3B: Statistics and the Emerging Discipline of Data Science *


With Andrew Zeifler (University Minnesota); Adam Sullivan (Brown University); Jessica Utts (University of California); and Ben Wender (Arizona State University, Tempe)


Abstract

The need to manage, analyze, and extract knowledge from large, complex data sets is growing across industry, government, and academia. Addressing this need requires proper training and education for the workforce; however, it remains unclear whether enough students are being trained to be sufficiently fluent and ready to contribute to a world awash with data. The emerging field of data science may address this critical need. Data science is generally understood as a hybrid of several disciplines, including statistics, computer science, informatics, and mathematics. There are a growing number of data science programs and stand-alone courses. Nonetheless, there is little consensus regarding the essential elements of statistics that should be incorporated into an undergraduate data science course and little discussion of how teaching of these concepts may need to change in the data science context.
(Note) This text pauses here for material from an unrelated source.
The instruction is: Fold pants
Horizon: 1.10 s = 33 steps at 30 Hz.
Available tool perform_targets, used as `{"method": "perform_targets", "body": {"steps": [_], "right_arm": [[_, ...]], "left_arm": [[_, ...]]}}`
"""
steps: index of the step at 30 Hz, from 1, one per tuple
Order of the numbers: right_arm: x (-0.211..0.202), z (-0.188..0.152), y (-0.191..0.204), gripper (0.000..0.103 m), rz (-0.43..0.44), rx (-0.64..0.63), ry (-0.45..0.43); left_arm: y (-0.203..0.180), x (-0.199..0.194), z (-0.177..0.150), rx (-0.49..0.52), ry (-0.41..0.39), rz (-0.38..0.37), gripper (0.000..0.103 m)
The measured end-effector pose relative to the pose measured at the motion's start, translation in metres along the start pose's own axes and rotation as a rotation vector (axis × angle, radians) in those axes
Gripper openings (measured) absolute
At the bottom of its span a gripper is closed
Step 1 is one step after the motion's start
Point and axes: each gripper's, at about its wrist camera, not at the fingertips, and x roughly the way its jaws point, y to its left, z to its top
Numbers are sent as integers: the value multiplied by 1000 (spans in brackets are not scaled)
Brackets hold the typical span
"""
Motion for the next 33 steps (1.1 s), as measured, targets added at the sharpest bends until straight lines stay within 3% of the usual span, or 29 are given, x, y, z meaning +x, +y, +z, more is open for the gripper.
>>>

This session will provide participants with an update on ongoing and recent data science education activities organized by the Committee on Applied and Theoretical Statistics (CATS) of the National Academies of Sciences, Engineering, and Medicine. In this session, participants will take part in a group discussion of key statistical concepts for data science students, and then break in to small working groups to develop a semester-long syllabus for a data science course at either the freshman or advanced undergraduate level. Groups will then report back and discuss commonalities, differences, and themes across the various syllabi developed.